Other works are based on historical events — Maldoror, by Fabrice du Welz, inspired by the real case of Belgian pedophile and murderer Marc Dutroux; An Unfinished Film, by Lou Ye, fueled by the trauma of the covid-19 pandemic; Rendez-vous avec Pol Pot, by Rithy Panh, based on the book Les larmes du Cambodge, to tell the story of the Cambodian genocide between 1975 and 1979; The New Year that Never Came, by Bogdan Muresanu, a tragicomedy about the Romanian revolution of December 20, 1989, which led to the end of Nicolae Ceaușescu's communist dictatorship, which had been in place since 1964; or Black Dog, one of the two films Guan Hu released this year, which portrays Lang as he tries to clean up the city before the 2008 Beijing Olympics, but can only find work hunting stray dogs.

On the other hand, the political tensions in Iran serve as a backdrop to the individual and collective story of directors Maryam Moghaddam, Behtash Sanaeeha and Mohammad Rasoulof. The first two have been accused of spreading propaganda against the regime with the film My Favourite Cake, which shows a bubble of precious intimacy between the main characters, who have just met, in the midst of an oppressive society. The latter, who had already been arrested in 2022 after criticizing government violence, escaped another prison sentence this year by fleeing the country. Between his first release and learning of his new sentence, Rasoulof began filming The Seed of the Sacred Fig, which centers on Iman, a civil servant, lawyer and bailiff who is promoted to the Tehran Revolutionary Court.
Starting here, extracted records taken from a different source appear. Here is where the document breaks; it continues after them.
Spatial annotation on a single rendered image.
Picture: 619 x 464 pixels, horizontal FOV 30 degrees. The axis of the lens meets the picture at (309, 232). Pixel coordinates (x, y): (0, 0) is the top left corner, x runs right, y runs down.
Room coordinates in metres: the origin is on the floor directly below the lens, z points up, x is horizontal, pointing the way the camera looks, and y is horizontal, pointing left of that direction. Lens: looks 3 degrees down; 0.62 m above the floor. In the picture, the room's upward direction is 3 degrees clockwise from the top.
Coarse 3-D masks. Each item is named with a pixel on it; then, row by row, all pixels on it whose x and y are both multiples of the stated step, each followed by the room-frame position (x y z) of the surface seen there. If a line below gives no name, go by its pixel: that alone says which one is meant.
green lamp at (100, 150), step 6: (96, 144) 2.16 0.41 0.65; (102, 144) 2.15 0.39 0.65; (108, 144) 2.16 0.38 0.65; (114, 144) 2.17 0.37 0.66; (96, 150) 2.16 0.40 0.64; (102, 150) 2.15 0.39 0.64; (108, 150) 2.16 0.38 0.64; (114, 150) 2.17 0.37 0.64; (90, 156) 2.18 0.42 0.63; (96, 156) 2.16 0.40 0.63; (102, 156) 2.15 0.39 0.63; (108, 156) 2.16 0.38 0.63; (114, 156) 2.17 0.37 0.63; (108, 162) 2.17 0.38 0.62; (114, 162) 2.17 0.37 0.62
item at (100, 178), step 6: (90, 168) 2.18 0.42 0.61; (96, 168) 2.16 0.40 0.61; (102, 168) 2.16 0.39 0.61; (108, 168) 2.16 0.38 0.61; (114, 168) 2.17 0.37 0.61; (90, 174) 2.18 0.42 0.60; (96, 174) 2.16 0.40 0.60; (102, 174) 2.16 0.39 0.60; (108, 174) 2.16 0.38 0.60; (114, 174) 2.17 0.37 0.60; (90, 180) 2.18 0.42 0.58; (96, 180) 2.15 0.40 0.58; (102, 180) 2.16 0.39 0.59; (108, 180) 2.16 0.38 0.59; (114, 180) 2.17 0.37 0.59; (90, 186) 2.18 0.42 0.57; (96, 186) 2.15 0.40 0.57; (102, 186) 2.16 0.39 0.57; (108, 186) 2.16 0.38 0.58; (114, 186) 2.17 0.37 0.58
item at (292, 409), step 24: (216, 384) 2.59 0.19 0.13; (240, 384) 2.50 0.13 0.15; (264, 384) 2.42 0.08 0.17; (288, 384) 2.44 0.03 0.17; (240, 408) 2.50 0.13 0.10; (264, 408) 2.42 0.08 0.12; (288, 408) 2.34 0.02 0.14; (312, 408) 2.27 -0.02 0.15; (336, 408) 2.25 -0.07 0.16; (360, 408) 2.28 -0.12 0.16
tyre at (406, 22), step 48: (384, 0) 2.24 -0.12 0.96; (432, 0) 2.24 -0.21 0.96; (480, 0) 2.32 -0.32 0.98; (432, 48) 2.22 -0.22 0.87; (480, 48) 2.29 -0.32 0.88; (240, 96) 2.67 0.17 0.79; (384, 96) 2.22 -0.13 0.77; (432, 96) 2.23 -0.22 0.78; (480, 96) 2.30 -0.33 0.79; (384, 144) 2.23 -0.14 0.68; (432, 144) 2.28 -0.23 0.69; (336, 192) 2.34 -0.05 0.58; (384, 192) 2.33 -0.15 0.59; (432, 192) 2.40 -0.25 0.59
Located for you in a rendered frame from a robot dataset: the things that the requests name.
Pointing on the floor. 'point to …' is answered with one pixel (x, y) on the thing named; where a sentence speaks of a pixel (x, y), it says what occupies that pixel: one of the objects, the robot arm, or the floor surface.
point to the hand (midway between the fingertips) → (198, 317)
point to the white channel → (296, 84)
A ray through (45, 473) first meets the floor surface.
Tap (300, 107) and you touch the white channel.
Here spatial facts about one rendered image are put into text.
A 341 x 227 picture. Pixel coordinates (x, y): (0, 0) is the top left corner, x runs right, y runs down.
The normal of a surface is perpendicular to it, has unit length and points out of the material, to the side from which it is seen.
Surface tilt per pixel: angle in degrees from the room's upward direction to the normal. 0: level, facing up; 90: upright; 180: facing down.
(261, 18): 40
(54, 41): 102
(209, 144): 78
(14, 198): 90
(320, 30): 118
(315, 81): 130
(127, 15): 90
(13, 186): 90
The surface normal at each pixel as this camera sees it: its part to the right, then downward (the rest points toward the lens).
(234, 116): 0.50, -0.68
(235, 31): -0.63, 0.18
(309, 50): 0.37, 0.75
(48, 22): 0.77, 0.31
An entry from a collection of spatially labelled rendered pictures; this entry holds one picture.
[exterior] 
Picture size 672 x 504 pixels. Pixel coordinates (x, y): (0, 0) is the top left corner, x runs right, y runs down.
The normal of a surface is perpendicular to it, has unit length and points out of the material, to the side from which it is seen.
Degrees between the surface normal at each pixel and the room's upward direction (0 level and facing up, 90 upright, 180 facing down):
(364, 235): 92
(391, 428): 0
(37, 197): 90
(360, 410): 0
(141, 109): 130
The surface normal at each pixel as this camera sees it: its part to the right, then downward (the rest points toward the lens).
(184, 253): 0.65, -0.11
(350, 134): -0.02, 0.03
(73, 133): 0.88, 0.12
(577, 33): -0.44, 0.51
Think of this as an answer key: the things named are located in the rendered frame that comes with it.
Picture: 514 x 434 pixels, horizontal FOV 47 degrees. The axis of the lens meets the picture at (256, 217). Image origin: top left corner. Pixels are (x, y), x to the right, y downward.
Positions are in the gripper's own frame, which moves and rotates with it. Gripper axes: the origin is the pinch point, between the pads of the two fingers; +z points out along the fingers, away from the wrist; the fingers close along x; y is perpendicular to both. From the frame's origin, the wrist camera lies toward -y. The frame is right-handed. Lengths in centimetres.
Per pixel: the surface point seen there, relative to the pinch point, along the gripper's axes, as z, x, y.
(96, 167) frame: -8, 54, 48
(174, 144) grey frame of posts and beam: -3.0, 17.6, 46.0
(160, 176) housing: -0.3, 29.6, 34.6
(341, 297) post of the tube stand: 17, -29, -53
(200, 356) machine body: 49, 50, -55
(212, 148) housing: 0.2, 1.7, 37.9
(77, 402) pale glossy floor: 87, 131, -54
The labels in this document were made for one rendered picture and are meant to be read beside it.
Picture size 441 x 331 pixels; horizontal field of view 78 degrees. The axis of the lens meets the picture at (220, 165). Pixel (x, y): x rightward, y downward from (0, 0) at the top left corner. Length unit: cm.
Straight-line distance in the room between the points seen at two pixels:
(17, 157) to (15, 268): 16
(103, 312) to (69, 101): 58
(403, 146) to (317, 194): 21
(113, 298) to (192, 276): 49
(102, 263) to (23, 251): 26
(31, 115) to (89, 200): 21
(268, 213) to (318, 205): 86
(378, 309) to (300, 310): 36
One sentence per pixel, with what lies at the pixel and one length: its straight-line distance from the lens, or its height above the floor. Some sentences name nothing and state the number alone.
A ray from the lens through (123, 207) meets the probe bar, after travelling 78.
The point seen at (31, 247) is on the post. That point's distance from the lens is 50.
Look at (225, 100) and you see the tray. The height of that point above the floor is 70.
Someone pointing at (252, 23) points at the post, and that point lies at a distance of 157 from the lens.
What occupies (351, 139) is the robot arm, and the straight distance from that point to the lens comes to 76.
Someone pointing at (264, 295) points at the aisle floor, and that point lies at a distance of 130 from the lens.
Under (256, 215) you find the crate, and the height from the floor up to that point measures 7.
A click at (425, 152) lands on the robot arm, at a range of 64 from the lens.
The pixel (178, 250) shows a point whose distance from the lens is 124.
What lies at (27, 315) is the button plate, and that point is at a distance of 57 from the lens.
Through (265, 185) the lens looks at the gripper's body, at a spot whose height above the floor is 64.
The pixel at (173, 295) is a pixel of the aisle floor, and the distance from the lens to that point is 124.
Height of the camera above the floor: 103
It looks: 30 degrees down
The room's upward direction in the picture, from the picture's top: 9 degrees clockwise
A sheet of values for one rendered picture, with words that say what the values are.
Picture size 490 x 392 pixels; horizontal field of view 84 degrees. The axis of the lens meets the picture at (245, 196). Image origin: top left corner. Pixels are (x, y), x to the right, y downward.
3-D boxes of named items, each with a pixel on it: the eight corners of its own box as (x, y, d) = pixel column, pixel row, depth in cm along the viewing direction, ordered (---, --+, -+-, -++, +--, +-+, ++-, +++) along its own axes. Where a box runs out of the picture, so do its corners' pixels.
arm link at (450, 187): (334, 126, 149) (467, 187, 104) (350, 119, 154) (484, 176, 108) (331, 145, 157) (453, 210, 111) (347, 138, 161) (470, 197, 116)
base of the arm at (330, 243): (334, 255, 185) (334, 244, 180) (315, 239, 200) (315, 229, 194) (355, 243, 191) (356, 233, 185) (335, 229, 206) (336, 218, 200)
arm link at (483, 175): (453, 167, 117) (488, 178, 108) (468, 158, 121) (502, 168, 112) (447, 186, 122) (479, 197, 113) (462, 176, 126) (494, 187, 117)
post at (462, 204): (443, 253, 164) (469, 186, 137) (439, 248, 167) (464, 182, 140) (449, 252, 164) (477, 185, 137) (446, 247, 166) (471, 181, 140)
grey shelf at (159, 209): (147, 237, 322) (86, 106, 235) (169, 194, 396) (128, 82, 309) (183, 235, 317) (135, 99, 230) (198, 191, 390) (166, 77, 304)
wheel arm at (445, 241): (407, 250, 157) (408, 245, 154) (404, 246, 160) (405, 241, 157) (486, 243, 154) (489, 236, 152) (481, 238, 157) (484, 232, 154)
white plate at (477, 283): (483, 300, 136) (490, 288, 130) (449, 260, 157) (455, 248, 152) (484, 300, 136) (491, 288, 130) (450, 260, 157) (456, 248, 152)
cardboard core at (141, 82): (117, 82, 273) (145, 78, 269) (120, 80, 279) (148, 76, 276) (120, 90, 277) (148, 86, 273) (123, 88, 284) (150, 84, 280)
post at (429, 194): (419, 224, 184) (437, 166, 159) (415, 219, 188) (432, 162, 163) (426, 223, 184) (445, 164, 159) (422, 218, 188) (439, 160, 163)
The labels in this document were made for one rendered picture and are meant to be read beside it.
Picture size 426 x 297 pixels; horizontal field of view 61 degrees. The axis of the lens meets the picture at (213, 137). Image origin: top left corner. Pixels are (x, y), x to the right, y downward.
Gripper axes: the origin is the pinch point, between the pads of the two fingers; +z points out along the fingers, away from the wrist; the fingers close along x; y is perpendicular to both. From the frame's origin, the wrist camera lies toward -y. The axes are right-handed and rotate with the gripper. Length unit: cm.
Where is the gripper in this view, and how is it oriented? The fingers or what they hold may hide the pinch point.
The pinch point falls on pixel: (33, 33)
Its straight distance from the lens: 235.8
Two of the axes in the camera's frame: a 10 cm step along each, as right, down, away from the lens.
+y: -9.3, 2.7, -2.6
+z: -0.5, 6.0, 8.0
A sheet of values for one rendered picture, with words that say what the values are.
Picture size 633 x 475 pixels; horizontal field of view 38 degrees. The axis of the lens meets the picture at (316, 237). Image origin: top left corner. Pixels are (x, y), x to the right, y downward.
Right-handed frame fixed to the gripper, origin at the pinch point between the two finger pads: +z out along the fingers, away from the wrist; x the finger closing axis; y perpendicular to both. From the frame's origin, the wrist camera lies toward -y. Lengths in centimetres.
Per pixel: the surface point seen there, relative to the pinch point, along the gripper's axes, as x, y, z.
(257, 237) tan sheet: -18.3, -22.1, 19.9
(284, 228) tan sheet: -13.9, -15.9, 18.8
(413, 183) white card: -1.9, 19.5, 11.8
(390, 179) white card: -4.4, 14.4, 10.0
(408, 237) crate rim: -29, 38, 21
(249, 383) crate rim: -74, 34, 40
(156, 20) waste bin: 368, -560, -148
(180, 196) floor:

Finally, the festival gives space to other irreverent directors, either because they have radically changed their style, like Jean-Marie Larrieu and Arnaud Larrieu, who went from a musical (their previous work) to Le Roman de Jim, a melodrama about fatherhood and the passage of time, about love and resignation; or because they are making their feature film debut, like the portuguese Laura Carreira with On Falling, which portrays alienation from the world of work, so present that the main character (Joana Santos) identifies herself more as B83-45-56 (the worker's serial number) than as Aurora (herself). This film, which recently won the award for best first feature at the BFI London Film Festival, is being presented for the first time in Portugal at LEFFEST.